Just a reminder, remember the midyear elections of 2002. The election that should have been a welcomed oasis was an almost across-the-board loss for the Democrats. It yielded a 53-47 national preference for Republicans over Democrats. Catching most analysts by surprise, it resulted in the GOP retaking control of the U.S. Senate, maintaining and increasing their control of the U.S. House and taking control of a majority of statehouses and maintaining a majority of governorships. This across the ticket one party boost demonstrates that a "values gap" aids the GOP and hinders the Democrats. This new form of party consolidation has accelerated the decline of the venerable party of Jackson and FDR. The reasons for this should have led to a serious effort to recalibrate the party's philosophy and message. It has not.
In fact, many of the issues in play then continue to exist today except that Republicans are in a more favorable position.
Consider: Demographic trends continue to favor the GOP. The Republican Party is proving itself to be far more popular in the 21st century than in the 20th. As President Ronald Reagan was winning 49 out of 50 states in 1984, he didn't translate his landslide electoral support to the GOP. That has changed dramatically today. According to a recent Pew Research Center report fewer and fewer people wish to identify themselves as a Democrat and more and register as Republican. Once the overwhelmingly dominant political party in the U.S., only 31% of Americans now choose to identify themselves as Democrats, the weakest position of the party since the dawn of the New Deal.
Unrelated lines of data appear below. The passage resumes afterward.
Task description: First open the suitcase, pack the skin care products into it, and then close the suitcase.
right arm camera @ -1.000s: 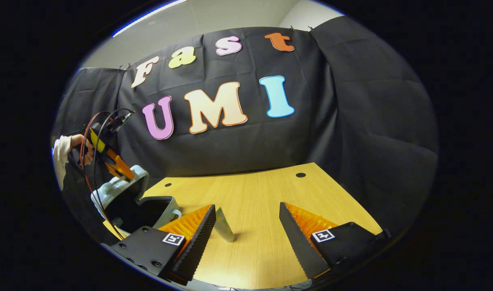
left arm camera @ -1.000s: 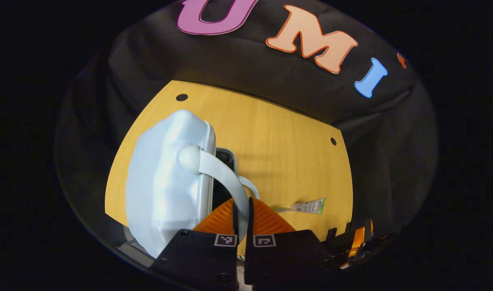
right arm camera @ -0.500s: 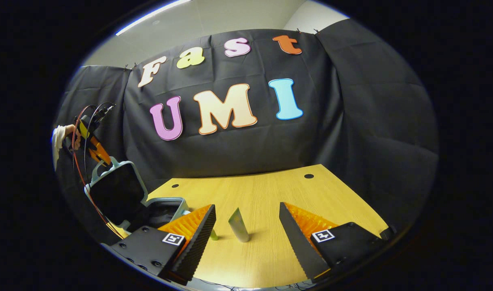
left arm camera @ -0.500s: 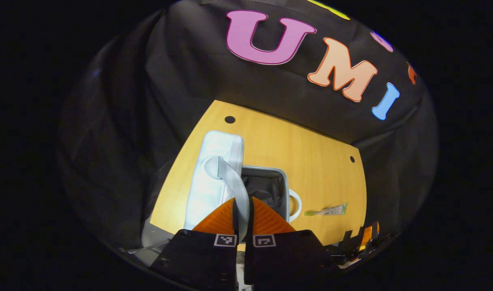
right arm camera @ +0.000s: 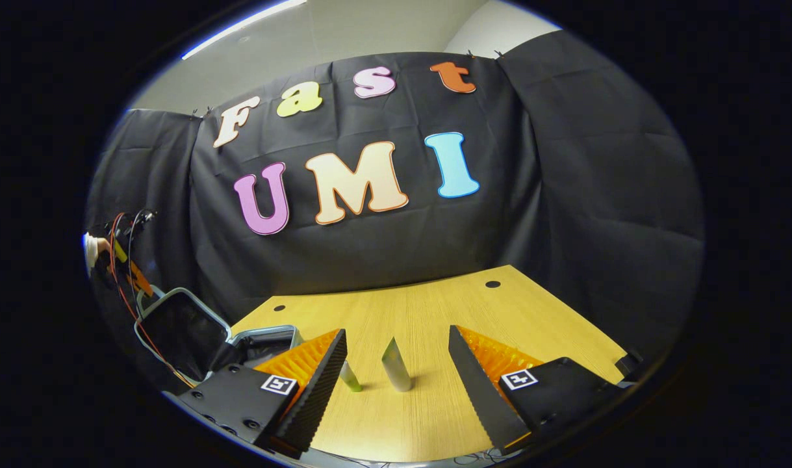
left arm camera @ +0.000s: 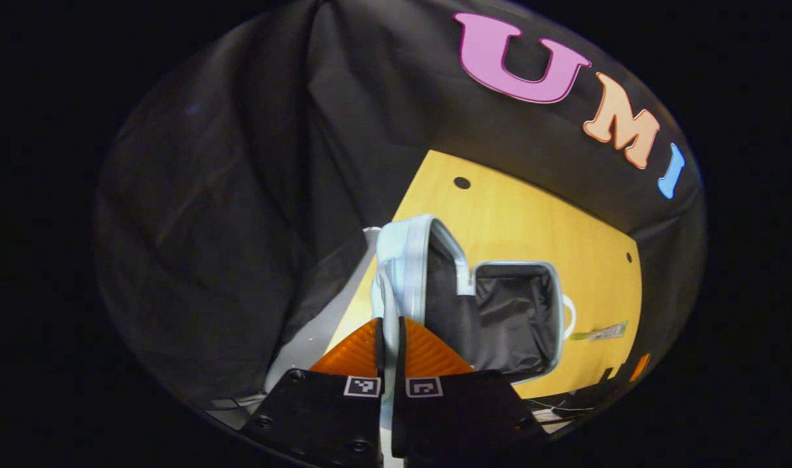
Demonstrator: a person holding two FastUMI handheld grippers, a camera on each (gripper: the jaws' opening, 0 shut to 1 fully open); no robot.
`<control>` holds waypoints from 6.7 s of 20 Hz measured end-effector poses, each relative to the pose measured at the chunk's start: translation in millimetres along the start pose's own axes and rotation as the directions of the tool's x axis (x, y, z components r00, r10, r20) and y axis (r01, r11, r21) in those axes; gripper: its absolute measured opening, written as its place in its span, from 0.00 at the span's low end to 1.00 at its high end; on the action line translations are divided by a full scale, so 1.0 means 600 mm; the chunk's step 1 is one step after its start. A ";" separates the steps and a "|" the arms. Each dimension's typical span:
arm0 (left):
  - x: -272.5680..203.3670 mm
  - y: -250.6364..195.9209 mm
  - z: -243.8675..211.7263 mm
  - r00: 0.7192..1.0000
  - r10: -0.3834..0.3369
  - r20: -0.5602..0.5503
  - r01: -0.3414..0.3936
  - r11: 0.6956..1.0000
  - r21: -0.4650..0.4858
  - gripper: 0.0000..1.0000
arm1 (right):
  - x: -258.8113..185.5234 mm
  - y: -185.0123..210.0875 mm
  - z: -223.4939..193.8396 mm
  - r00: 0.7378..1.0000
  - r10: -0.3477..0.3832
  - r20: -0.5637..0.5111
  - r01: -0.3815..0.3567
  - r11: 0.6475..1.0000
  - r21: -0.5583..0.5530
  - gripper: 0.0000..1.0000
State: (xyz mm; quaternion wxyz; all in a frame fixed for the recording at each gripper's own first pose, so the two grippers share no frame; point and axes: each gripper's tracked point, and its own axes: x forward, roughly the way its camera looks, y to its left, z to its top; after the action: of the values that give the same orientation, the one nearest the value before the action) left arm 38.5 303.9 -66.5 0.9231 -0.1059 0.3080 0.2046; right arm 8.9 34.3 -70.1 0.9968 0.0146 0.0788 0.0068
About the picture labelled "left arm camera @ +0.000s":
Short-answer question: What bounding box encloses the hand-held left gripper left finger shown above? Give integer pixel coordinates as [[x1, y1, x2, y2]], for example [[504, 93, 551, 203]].
[[240, 317, 387, 468]]

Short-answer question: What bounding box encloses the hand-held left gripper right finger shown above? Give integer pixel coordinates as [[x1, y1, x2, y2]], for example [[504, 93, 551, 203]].
[[391, 316, 547, 465]]

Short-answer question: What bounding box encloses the light blue small suitcase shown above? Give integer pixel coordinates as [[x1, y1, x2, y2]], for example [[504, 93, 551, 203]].
[[368, 213, 577, 465]]

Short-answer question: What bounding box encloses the black backdrop cloth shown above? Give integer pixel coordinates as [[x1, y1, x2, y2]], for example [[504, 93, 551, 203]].
[[94, 0, 707, 417]]
As a phenomenon party switching for the last decade has become a one way street - from Democrat to GOP. Even now, little attention is being given to the recent switch in Louisiana by Rep. Rodney Alexander. But such a late switch signals far more about the shifting political winds than do the stalemated polls being circulated today.
Also, look at the United States Senate. Much attention is being given to the likely success of young African-American Democrat Barak Obama of Illinois. But more should be given to retiring Sen. Zell Miller. Zell Miller has been elected statewide in Georgia nine times as a Democrat. His recent comments to Tim Russert on Meet the Press are quite revealing. "There are [sic] things I think in the South that are going to change this election as far as how people view it. One is this is a part of the country as you well know, Tim, that is very pro-military. And they do not understand a person voting to go to war and then not supporting the troops. ... and how can a person say that they are for American values and for the American family whenever they vote or not vote but oppose an amendment to the Constitution that would define marriage as a union between man and woman? How can you say that you're for family values whenever you listen to Whoopi Goldberg get up there and talk about obscenities and vulgarities as far as the president is concerned and hear someone talk about the president being a thug and a murderer and then get up there and validate those remarks by saying these people represent the heart and soul of America? They don't." Lest one considers these simply the views of one Senator, take a look at the electoral landscape for the Senate this year.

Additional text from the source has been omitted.